Backpressure Strategies under Outage¶
When the consumer dies or slows by 10x, three options:
- Block (default): producers slow to consumer rate. Memory bounded. Latency rises.
- Drop oldest: producer keeps current value, discards older buffered ones. Implement with a ring buffer per input.
- Drop newest: producer skips the new value. Implement with
select { default }. - Spill to disk: large buffers; persistent queue (e.g., go-disk-queue). Drains to memory when consumer recovers.
Choice depends on data semantics: - Logs: drop oldest (recent lines matter more). - Metrics: drop newest (we already saw most of the data). - Audit events: never drop; spill to disk.
Document the choice. Operators must know what your service does under load.
Testing in CI and Staging¶
Production-grade tests:
- Functional CI tests: unit tests with
-race. - Load tests in staging: 10x production rate to stress the merge.
- Chaos tests: kill a producer mid-stream, expect graceful continuation.
- Goroutine leak tests:
goleak.VerifyNoneafter every test. - Memory tests:
runtime.ReadMemStatsbefore/after a 1M-message run, assert no leak.
Failed tests should produce a complete report: stack of every live goroutine, channel capacities, last 100 emitted values.
Cost Modelling¶
A merge has three costs:
- Per-value CPU: ~150 ns/value on a single core.
- Per-value latency: ~1-10 µs depending on scheduler.

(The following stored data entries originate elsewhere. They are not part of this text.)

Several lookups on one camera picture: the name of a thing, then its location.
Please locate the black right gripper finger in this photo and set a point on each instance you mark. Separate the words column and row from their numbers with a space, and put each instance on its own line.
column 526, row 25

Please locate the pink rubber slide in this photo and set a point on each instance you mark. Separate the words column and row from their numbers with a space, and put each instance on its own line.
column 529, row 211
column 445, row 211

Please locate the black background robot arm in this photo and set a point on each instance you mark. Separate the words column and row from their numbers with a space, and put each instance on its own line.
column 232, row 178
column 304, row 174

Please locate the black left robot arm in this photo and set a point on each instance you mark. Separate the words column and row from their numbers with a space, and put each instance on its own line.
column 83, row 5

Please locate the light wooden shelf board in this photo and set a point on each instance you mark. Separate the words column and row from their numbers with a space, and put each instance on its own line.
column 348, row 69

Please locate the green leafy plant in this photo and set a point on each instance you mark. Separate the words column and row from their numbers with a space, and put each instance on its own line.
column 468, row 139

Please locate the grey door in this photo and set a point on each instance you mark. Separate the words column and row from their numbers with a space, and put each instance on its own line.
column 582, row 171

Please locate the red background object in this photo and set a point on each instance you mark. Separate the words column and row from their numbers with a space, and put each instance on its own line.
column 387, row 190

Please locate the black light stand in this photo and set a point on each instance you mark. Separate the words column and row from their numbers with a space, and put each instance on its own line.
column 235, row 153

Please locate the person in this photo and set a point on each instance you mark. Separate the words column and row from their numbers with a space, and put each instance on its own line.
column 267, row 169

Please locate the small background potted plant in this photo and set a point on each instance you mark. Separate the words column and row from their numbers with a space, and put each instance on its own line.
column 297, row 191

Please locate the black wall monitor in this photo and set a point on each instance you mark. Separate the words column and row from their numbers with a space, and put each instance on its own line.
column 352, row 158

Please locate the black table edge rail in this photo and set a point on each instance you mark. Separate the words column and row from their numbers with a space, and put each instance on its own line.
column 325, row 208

- Per-input goroutine memory: ~8 KB stack per forwarder, plus channel buffers.
For a service emitting 1M values/sec across 100 inputs:
- CPU: 1M × 150 ns = 150 ms CPU/sec, i.e. 15% of one core. Fine.
- Latency: P50 1µs, P99 10µs. Fine for most use cases.
- Memory: 100 forwarders × 8 KB = 800 KB stacks; 100 channels × 1 KB buffer = 100 KB. Total ~1 MB. Fine.
If you scale to 10,000 inputs at 100M values/sec, costs scale linearly. The dominant cost becomes the single output channel, which caps at ~10-20M sends/sec on one CPU. Layer the merge into a tree at this scale.
Migration Story¶
A team migrating from a synchronous loop to a merge-based design follows this rough order:
- Identify N producers — usually loops over a slice of resources.
- Wrap each producer in a goroutine that emits on a channel.
- Replace the synchronous
for _, r := range resourcesloop withmerge(ctx, channels...). - Add
errgroupif any producer can fail. - Add metrics on every input.
- Add
goleaktest. - Roll out to canary; watch goroutine count and latency.
A common pitfall: forgetting to close channels on producer error. The fix is defer close(out) in every producer goroutine, regardless of how it exits.
Cheat Sheet¶
| Production decision | Default |
|---|---|
| Merge buffer | unbuffered output, per-input buffer of 256 |
| Drop policy | drop newest for telemetry; block for everything else |
| Hot-add producers | supervisor pattern |
| Layering | tree at >1000 inputs |
| Per-input metrics | always |
| Goroutine leak test | always |
Summary¶
Professional fan-in is operational. The merge function is small; the system around it — supervisors, metrics, drop policy, layered topology, multi-tenant safety — is large. Real production case studies show the same pattern applied with different operability rigour: log shippers, health checkers, search aggregators. Every decision (buffer size, drop policy, error semantics) is documented and observable.